King said SMBs just don't have the resources or IT skills to
manage their data storage needs.
As a result, King sees an explosion of the IT services business
as more SMBs demand products that will "take the management burden
off deploying all this stuff."
IBM is one of the first big-name vendors to offer
enterprise-like products to medium-sized companies, sells services
-- and it makes a lot of money doing it.
IBM Global Services (IGS) has become the
company's largest division, with more than 175,000 employees. It
generates more than 40% percent of the company's revenue.

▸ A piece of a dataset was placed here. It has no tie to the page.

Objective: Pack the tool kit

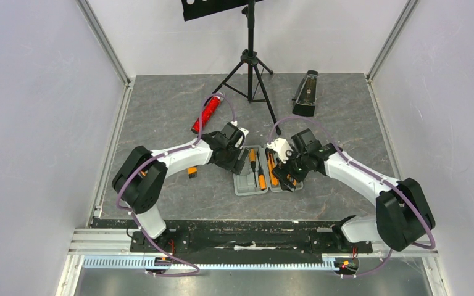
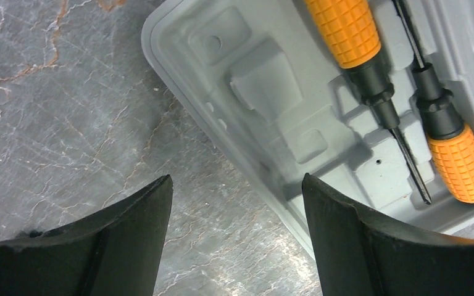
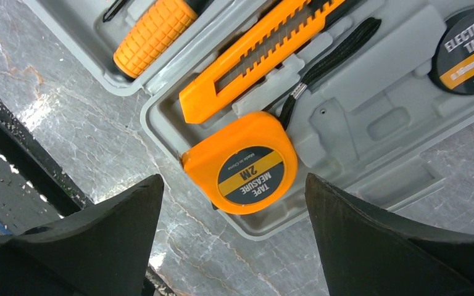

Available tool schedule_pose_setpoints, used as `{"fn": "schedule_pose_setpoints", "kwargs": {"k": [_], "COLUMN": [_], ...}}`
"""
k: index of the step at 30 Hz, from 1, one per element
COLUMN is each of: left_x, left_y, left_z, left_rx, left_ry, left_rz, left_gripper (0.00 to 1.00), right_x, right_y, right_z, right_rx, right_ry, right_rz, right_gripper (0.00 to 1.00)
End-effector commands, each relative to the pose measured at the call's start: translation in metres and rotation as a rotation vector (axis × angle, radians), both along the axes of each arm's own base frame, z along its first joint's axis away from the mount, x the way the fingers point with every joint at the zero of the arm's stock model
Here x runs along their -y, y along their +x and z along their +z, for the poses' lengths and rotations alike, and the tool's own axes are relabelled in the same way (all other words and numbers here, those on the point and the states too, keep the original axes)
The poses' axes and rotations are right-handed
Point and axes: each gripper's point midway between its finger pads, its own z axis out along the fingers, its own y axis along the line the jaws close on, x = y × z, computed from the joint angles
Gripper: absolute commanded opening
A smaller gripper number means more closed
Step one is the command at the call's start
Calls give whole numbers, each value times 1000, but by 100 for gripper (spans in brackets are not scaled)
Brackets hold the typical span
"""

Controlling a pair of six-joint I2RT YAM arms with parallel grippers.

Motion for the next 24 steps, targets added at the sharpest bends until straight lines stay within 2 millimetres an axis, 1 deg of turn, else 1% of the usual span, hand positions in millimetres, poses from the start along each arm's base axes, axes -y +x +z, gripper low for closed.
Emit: {"fn": "schedule_pose_setpoints", "kwargs": {"k": [1,4,6,8,11,16,19,21,24], "left_x": [-4,-2,-1,-1,-5,-29,-46,-62,-86], "left_y": [7,7,8,9,13,24,30,35,41], "left_z": [2,8,18,36,74,141,167,182,196], "left_rx": [20,31,49,78,145,319,416,483,574], "left_ry": [16,0,-16,-41,-85,-138,-122,-88,-20], "left_rz": [55,54,52,48,45,56,69,93,140], "left_gripper": [83,83,83,83,83,83,83,83,83], "right_x": [-11,-12,-12,-12,-10,-9,-9,-9,-7], "right_y": [18,17,16,14,10,5,2,1,1], "right_z": [6,1,-4,-7,-10,-16,-21,-20,-20], "right_rx": [81,64,44,33,23,3,-21,-21,-17], "right_ry": [31,30,24,24,17,18,3,-2,-9], "right_rz": [30,35,38,41,47,56,52,56,46], "right_gripper": [87,87,86,86,86,85,83,82,80]}}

IBM Chairman Sam Palmisano, speaking this week at
PartnerWorld in St. Louis, called on
partners to help grow its SMB business and predicted that the
midmarket would become IBM's largest customer segment within
five years. Already, IBM's midmarket sales are poised to surpass
its financial services business, according to reports. Providing
services to that market segment could indeed throw IBM over the
top in sales, experts say.
"I think what's happening is customers in the midmarket are
starting to feel the same pressure that our high-end customers have
been feeling for a long time," said Elaine Lack-Dompka, SMB and
channel chief for storage products at IBM. "There's a huge
opportunity from a partner perspective. They're really seeing
customers saying, 'Help, I need help with my data management and my
compliance issues.' Some of these solutions can be bundled around
implementation services."
Rob Marten, an account executive at Mainline Information
Systems, a Tallahassee, Fla.-based channel partner of IBM, said
SMBs need help with some fundamental issues, such as protecting
data, retrieving information and scheduling backups.
"When you think about the amount of data that just keeps
increasing at a very rapid pace, management of it is ongoing,"
Marten said. "It's not just a one-time thing in service
engagement.
Vendors selling storage hardware priced for SMBs do indeed have
an opportunity to sell services with their channel partners, said
James Browning, vice president and research director at
Gartner.
"I agree that if you just take a raw NAS device or a basic SAN,
resellers can go in there and wrap services around a storage
infrastructure," Browning said. "But I think there's a trend
occurring on the other side."
Some vendors are taking another approach by selling storage
hardware that's easier to use and requires less specialized
expertise from IT staff.
Browning said other vendors, such as Hewlett-Packard Co. (HP)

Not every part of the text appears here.